Glycolysis and Cellular Respiration

Fermentation and Anaerobic Respiration

 Suppose a cell doesn't have oxygen available. Maybe the cell happens to be on the moon, or maybe the cell's owner is sprinting away from a lion and is using up all the oxygen at the moment. Rule #1 of oxidative phosphorylation—stay away from lions. The cell can do glycolysis as usual, but can't run the citric acid cycle or electron transport chain since oxygen isn't around to accept extra electrons.

In environments without a lot of oxygen (like your bedroom—seriously, clean it up) or in the deep ocean, cells can use anaerobic respiration to break down food into chemical energy. This type of metabolism uses a reactant other than oxygen to accept electrons in the electron transport chain.

Sorry to break the news to you, but if that cell is on the moon, it's actually out of luck. There's got to be something in the atmosphere to accept electrons. Sometimes science is a downer, and the generation of ATP on the moon is one of them.

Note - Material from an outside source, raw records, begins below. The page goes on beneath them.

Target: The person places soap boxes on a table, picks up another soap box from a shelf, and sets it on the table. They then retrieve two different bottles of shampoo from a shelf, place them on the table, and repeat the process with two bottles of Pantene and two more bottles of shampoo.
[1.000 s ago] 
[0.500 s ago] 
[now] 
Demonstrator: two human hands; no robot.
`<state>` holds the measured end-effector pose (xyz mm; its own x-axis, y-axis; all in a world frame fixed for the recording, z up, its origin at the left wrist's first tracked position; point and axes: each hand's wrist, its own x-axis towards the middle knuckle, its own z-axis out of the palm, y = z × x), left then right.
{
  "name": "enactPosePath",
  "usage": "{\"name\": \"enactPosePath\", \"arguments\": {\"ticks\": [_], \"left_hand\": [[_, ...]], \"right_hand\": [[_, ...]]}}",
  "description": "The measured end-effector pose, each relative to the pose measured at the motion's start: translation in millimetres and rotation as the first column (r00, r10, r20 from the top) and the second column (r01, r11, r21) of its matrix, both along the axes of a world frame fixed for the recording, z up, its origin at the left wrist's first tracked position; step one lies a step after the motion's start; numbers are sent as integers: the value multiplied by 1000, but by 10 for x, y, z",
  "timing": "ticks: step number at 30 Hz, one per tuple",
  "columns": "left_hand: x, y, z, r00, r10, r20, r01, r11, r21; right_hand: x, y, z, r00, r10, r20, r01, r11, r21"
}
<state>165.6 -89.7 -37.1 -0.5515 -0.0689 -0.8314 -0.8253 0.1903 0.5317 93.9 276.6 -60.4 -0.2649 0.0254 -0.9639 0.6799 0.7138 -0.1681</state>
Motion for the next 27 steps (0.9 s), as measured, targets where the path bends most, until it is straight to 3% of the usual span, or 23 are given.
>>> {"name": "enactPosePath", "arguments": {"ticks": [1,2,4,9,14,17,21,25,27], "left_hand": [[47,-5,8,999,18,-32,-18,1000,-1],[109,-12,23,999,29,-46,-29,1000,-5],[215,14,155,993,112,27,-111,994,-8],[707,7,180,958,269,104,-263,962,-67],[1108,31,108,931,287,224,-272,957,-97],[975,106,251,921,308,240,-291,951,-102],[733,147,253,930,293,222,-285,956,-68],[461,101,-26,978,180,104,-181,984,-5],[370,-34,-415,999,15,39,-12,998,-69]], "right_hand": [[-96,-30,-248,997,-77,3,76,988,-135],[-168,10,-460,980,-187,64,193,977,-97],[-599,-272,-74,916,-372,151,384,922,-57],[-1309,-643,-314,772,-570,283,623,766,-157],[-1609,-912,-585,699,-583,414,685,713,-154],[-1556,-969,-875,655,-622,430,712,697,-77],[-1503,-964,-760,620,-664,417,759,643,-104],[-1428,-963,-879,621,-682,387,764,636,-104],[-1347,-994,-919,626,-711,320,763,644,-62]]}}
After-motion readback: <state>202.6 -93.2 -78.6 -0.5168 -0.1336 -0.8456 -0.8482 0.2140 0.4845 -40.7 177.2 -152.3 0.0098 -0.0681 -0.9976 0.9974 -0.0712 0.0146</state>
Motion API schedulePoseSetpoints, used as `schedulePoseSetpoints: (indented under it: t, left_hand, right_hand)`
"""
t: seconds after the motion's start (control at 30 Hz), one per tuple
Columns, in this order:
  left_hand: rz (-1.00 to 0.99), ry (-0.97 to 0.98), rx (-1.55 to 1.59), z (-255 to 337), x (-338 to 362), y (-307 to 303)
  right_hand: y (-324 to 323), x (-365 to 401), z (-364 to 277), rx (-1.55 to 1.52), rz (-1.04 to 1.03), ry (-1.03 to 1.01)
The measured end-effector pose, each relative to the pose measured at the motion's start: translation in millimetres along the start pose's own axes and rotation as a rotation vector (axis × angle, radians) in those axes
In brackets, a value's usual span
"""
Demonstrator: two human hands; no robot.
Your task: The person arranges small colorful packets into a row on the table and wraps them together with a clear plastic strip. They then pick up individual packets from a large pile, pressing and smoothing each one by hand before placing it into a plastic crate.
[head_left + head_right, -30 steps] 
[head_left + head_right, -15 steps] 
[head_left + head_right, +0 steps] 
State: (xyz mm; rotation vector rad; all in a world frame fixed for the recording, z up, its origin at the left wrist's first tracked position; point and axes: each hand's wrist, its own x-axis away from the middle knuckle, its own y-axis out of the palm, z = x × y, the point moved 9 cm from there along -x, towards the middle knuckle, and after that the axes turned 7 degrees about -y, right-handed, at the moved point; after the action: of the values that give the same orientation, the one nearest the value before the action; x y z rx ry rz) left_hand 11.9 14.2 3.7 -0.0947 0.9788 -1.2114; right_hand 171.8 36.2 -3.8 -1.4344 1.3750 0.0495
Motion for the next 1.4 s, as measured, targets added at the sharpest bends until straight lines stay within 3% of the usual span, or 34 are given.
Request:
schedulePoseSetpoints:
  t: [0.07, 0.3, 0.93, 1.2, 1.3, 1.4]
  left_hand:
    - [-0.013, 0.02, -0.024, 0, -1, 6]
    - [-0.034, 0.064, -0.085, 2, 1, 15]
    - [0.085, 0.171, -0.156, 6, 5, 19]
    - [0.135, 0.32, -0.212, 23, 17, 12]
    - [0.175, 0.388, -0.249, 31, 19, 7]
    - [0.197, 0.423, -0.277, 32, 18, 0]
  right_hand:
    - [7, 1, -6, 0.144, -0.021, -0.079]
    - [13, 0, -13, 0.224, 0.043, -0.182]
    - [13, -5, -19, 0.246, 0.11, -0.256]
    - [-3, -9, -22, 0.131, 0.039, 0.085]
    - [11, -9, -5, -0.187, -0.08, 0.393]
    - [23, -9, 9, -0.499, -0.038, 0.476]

If a cell has a short supply of oxygen because it happens to be in a body running at full speed away from a lion, it won't use anaerobic respiration, because it can't. Anaerobic respiration is a trick reserved only for a select few microorganisms. Some bacteria that live in vents near the ocean floor are called sulfate-reducers, since they use sulfate instead of oxygen as their electron acceptor. Microbes called methanogens also use anaerobic respiration—they use carbon dioxide as an electron acceptor and make methane in the process.

Cells that can't do anaerobic respiration can simply use the small amounts of ATP made by glycolysis, but they need a mechanism to oxidize NADH to regenerate NAD+, otherwise the cycle stops. So to keep the cycle going, cells will start fermentation. Fermentation doesn't make any ATP, but it does regenerate NAD+ to extend glycolysis so that the process can keep running and keep producing small amounts of ATP.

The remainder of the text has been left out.